- **What you have to do**
Give the listing again, word for word.

- - -

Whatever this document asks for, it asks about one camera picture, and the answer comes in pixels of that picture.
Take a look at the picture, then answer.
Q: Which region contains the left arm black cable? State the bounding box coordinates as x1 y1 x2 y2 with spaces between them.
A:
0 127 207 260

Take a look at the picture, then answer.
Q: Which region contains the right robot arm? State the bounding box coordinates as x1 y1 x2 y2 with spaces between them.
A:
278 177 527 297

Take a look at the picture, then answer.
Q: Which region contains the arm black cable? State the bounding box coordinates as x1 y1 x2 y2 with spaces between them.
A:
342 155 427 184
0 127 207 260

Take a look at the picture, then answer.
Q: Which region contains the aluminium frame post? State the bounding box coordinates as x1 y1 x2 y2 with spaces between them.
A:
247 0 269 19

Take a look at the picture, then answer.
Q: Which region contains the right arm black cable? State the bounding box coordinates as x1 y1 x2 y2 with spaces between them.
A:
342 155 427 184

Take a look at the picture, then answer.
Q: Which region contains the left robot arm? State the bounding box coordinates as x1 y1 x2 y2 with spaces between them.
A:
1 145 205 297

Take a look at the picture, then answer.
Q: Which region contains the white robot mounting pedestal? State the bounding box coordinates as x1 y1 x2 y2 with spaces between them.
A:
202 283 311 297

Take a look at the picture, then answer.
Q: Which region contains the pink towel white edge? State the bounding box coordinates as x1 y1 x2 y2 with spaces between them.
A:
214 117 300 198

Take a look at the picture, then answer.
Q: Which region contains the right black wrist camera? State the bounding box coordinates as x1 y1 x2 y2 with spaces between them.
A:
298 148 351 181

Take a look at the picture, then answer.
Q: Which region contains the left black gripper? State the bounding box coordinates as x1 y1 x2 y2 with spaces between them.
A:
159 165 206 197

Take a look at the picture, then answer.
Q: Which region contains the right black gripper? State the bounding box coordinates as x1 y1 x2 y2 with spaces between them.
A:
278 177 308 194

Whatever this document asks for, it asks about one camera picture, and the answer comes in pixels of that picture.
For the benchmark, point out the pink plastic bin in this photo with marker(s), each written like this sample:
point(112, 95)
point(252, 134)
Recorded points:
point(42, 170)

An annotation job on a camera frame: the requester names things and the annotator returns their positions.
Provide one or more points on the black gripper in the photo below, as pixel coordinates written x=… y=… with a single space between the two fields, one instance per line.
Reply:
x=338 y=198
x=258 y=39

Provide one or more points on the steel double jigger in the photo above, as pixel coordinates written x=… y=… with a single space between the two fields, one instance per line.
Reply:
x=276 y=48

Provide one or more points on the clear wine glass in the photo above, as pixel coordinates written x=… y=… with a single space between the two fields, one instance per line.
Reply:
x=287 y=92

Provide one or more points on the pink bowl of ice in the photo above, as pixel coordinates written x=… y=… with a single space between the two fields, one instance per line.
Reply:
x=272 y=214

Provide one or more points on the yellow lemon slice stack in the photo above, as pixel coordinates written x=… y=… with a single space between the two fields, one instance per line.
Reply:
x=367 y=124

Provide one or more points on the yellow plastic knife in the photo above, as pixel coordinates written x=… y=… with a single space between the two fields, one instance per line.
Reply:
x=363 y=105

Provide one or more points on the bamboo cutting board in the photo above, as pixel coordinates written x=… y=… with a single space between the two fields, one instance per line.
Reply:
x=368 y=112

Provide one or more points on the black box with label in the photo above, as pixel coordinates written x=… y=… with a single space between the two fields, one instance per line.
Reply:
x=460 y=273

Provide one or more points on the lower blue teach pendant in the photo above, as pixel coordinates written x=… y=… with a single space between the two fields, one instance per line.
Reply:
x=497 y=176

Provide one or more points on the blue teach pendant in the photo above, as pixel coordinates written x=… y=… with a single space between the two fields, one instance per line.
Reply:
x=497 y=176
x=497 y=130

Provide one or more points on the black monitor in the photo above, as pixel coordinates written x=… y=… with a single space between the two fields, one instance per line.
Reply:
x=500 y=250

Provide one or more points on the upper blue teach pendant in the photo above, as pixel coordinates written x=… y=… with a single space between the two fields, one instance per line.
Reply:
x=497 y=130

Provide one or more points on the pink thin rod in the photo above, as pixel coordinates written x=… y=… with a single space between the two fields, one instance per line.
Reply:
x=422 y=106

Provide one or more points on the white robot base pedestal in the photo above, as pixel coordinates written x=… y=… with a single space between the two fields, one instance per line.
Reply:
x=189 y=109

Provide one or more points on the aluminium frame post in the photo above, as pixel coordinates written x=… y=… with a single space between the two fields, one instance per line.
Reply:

- - -

- **Written solution**
Whatever this document asks for, it asks about one camera picture, and the answer comes in pixels of that picture.
Take a look at the picture, then answer.
Q: Which region contains the left arm black cable? State the bounding box coordinates as x1 y1 x2 y2 with spaces between them.
A:
0 127 207 260

Take a look at the picture, then answer.
Q: Which region contains the right robot arm? State the bounding box coordinates as x1 y1 x2 y2 with spaces between them.
A:
278 177 527 297

Take a look at the picture, then answer.
Q: Which region contains the arm black cable? State the bounding box coordinates as x1 y1 x2 y2 with spaces between them.
A:
342 155 427 184
0 127 207 260

Take a look at the picture, then answer.
Q: Which region contains the aluminium frame post? State the bounding box coordinates as x1 y1 x2 y2 with spaces between them.
A:
247 0 269 19

Take a look at the picture, then answer.
Q: Which region contains the right arm black cable? State the bounding box coordinates as x1 y1 x2 y2 with spaces between them.
A:
342 155 427 184

Take a look at the picture, then answer.
Q: Which region contains the left robot arm? State the bounding box coordinates as x1 y1 x2 y2 with spaces between them.
A:
1 145 205 297

Take a look at the picture, then answer.
Q: Which region contains the white robot mounting pedestal? State the bounding box coordinates as x1 y1 x2 y2 with spaces between them.
A:
202 283 311 297

Take a look at the picture, then answer.
Q: Which region contains the pink towel white edge? State the bounding box coordinates as x1 y1 x2 y2 with spaces between them.
A:
214 117 300 198

Take a look at the picture, then answer.
Q: Which region contains the right black wrist camera? State the bounding box coordinates as x1 y1 x2 y2 with spaces between them.
A:
298 148 351 181

Take a look at the picture, then answer.
Q: Which region contains the left black gripper? State the bounding box coordinates as x1 y1 x2 y2 with spaces between them.
A:
159 165 206 197

Take a look at the picture, then answer.
Q: Which region contains the right black gripper? State the bounding box coordinates as x1 y1 x2 y2 with spaces between them.
A:
278 177 308 194

Whatever this document asks for, it asks about one camera picture, and the answer comes in pixels of that picture.
For the benchmark, point out the pink plastic bin in this photo with marker(s), each written like this sample:
point(112, 95)
point(252, 134)
Recorded points:
point(42, 170)

An annotation job on a camera frame: the requester names things and the annotator returns their positions.
Provide one or more points on the black gripper in the photo below, as pixel coordinates written x=… y=… with a single space between the two fields, one instance per line.
Reply:
x=338 y=198
x=258 y=39

Provide one or more points on the steel double jigger in the photo above, as pixel coordinates written x=… y=… with a single space between the two fields, one instance per line.
Reply:
x=276 y=48

Provide one or more points on the clear wine glass in the photo above, as pixel coordinates written x=… y=… with a single space between the two fields, one instance per line.
Reply:
x=287 y=92

Provide one or more points on the pink bowl of ice in the photo above, as pixel coordinates written x=… y=… with a single space between the two fields, one instance per line.
Reply:
x=272 y=214

Provide one or more points on the yellow lemon slice stack in the photo above, as pixel coordinates written x=… y=… with a single space between the two fields, one instance per line.
Reply:
x=367 y=124

Provide one or more points on the yellow plastic knife in the photo above, as pixel coordinates written x=… y=… with a single space between the two fields, one instance per line.
Reply:
x=363 y=105

Provide one or more points on the bamboo cutting board in the photo above, as pixel coordinates written x=… y=… with a single space between the two fields, one instance per line.
Reply:
x=368 y=112

Provide one or more points on the black box with label in the photo above, as pixel coordinates written x=… y=… with a single space between the two fields, one instance per line.
Reply:
x=460 y=273

Provide one or more points on the lower blue teach pendant in the photo above, as pixel coordinates written x=… y=… with a single space between the two fields, one instance per line.
Reply:
x=497 y=176

Provide one or more points on the blue teach pendant in the photo above, as pixel coordinates written x=… y=… with a single space between the two fields, one instance per line.
Reply:
x=497 y=176
x=497 y=130

Provide one or more points on the black monitor in the photo above, as pixel coordinates written x=… y=… with a single space between the two fields, one instance per line.
Reply:
x=500 y=250

Provide one or more points on the upper blue teach pendant in the photo above, as pixel coordinates written x=… y=… with a single space between the two fields, one instance per line.
Reply:
x=497 y=130

Provide one or more points on the pink thin rod in the photo above, as pixel coordinates written x=… y=… with a single space between the two fields, one instance per line.
Reply:
x=422 y=106

Provide one or more points on the white robot base pedestal in the photo above, as pixel coordinates written x=… y=… with a single space between the two fields, one instance per line.
Reply:
x=189 y=109

Provide one or more points on the aluminium frame post in the photo above, as pixel coordinates written x=… y=… with a single space between the two fields, one instance per line.
Reply:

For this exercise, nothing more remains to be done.